Is it as reliable as a TiVo? Do you miss recordings?

How much power does it use?


----------



## magnus (Nov 12, 2004)

Why no 4 Tuner OTA? That's the only way I would be interested.


----------



## Einselen (Apr 25, 2006)

As a single guy I am not sure if I want this one or the XL4. 300 hrs is a lot in the XL4, but I can save up some shows for the summer or midseason breaks where there isn't much new content on TV.


----------



## mr.unnatural (Feb 2, 2006)

Dan203 said:


> Sounds like it would be very, very, expensive and require a LOT of electricity to run.
> 
> Dan


It's a lot less expensive than the equivalent number of Tivos it would require to have that many tuners. Once you get past the cost of the initial build, adding more tuners is dirt cheap. Digital cable tuners factor in at about $50 apiece and ATSC tuners can run you about $25-50 each, depending on which models you choose and if you go with new or used. I'd wager that my HTPC uses less electricity than multiple Tivos since it's all contained in a single chassis. My build is older so it's not as energy efficient as a newer Sandy Bridge configuration. The problem with the latest Tivos is that you'd need multiple Tivos if you want both digital cable and OTA. All I had to do was add a couple of OTA tuners at a cost that was just a fraction of a Tivo and lifetime service. You're also limited to using a fixed number of tuners in a Tivo and don't have access to the full complement of both OTA and digital cable. It kinda sucks to have a four-tuner box that only lets you use two at any given time.



mattack said:


> Is it as reliable as a TiVo?


Yes, and it doesn't reboot randomly in the middle of a recording like my Tivos used to do. My current primary HTPC has been running flawlessly with zero down time for over two years. I also have a Dell Zino HD that I use for the family room TV that's been running fine for a bit longer. I rebuilt my main system just prior to that and had issues with the motherboard I was using, but once I got one that worked it was smooth sailing. My previous system worked fine but my USB tuners had a habit of dropping off-line every few months, causing me to rerun WMC setup. That turned out to be a flaky external USB hub. Once I switched to all internal tuners and SiliconDust networked HDHomeRun tuners I've had no more tuner problems.



> Do you miss recordings?


I don't recall ever missing a recording that was due to a fault with the HTPC. I've had recordings that were screwed up for one reason or another, but that hasn't happened since I got the signal strength sorted out. FIOS tends to provide a very strong signal so it was over-driving the tuners and causing pixelisation.

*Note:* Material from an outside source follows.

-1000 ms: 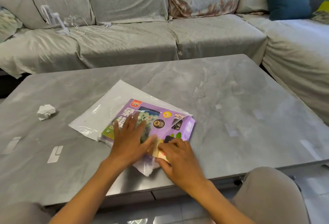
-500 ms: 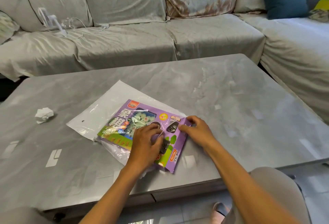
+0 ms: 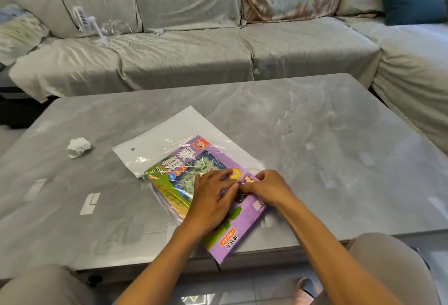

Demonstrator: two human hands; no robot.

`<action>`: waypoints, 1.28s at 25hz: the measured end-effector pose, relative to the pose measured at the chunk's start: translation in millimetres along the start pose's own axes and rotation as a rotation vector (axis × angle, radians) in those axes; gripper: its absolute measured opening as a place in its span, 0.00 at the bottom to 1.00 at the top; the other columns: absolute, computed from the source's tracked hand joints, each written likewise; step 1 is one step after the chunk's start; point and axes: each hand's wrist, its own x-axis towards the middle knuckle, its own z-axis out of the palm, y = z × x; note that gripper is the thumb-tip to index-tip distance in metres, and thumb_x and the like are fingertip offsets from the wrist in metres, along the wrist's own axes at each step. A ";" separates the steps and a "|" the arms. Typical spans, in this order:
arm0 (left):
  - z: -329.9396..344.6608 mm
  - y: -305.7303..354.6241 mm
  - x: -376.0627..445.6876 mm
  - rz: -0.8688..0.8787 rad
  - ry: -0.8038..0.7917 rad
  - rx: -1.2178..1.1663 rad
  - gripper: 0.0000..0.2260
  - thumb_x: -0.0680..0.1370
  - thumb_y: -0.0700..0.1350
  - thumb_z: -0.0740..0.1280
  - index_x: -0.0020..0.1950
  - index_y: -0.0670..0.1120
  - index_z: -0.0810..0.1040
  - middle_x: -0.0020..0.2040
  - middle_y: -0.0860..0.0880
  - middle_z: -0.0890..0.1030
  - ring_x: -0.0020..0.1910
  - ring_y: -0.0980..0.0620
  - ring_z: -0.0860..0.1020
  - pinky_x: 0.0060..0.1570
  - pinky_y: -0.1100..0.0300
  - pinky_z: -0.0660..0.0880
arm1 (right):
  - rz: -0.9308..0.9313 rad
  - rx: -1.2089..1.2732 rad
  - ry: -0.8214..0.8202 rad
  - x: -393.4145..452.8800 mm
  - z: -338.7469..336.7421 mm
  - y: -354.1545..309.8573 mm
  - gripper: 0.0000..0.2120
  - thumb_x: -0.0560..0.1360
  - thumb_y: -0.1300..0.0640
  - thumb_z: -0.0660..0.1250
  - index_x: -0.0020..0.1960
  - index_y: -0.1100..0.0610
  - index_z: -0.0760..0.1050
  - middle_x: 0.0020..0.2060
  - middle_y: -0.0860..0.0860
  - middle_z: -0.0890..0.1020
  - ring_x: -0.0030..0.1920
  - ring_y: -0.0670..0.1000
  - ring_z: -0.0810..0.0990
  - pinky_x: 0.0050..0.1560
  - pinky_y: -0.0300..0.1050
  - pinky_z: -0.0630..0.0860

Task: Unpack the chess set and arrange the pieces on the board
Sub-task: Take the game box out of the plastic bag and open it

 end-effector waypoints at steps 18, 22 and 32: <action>-69.4 -94.2 -10.8 -0.365 -0.049 -0.053 0.23 0.81 0.60 0.49 0.74 0.54 0.66 0.76 0.55 0.63 0.75 0.55 0.57 0.75 0.49 0.45 | -0.134 -0.255 -0.181 12.3 -95.8 -17.3 0.11 0.67 0.64 0.70 0.46 0.51 0.82 0.38 0.52 0.86 0.37 0.53 0.85 0.40 0.47 0.81; -72.4 -88.9 -11.6 -0.322 -0.199 0.096 0.22 0.83 0.54 0.46 0.76 0.53 0.62 0.78 0.54 0.57 0.77 0.54 0.51 0.74 0.50 0.41 | -0.109 -0.522 -0.304 10.3 -144.2 21.6 0.14 0.64 0.60 0.70 0.47 0.45 0.81 0.42 0.46 0.85 0.43 0.49 0.84 0.46 0.46 0.81; -112.4 -81.2 -4.1 -1.029 0.440 -0.748 0.30 0.72 0.43 0.72 0.70 0.50 0.64 0.58 0.47 0.75 0.54 0.43 0.78 0.43 0.55 0.74 | -0.182 -0.434 -0.248 18.4 -109.4 21.2 0.12 0.70 0.62 0.69 0.50 0.48 0.80 0.40 0.47 0.85 0.37 0.48 0.85 0.41 0.42 0.81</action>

> How much power does it use?


I've never connected a Kill-a-Watt meter to it to check, although I've been tempted to buy one. I've got at least four PCs and a server than run 24/7 so one HTPC doesn't have as huge an impact on my electric bill as you might think.


----------



## vurbano (Apr 20, 2004)

I'll pass. TiVo will have to move to a more powerful processor before they get anymore of my money. Until then having 6 tuners spread out over 3 units is fine.


----------



## mr.unnatural (Feb 2, 2006)

Einselen said:


> As a single guy I am not sure if I want this one or the XL4. 300 hrs is a lot in the XL4, but I can save up some shows for the summer or midseason breaks where there isn't much new content on TV.


Seriously? Have you never watched Burn Notice, White Collar, Franklin and Bash, Suits, Falling Skies, Leverage, Breaking Bad, and The Closer (now morphed to Major Crimes), just to name a few. There are some great new shows that air during the summer months.


----------



## Einselen (Apr 25, 2006)

mr.unnatural said:


> Seriously? Have you never watched Burn Notice, White Collar, Franklin and Bash, Suits, Falling Skies, Leverage, Breaking Bad, and The Closer (now morphed to Major Crimes), just to name a few. There are some great new shows that air during the summer months.


I do watch some summer series, however compared to the fall I have a lot more additional time.


----------



## lrhorer (Aug 31, 2003)

mr.unnatural said:


> Seriously? Have you never watched Burn Notice, White Collar, Franklin and Bash, Suits, Falling Skies, Leverage, Breaking Bad, and The Closer (now morphed to Major Crimes), just to name a few. There are some great new shows that air during the summer months.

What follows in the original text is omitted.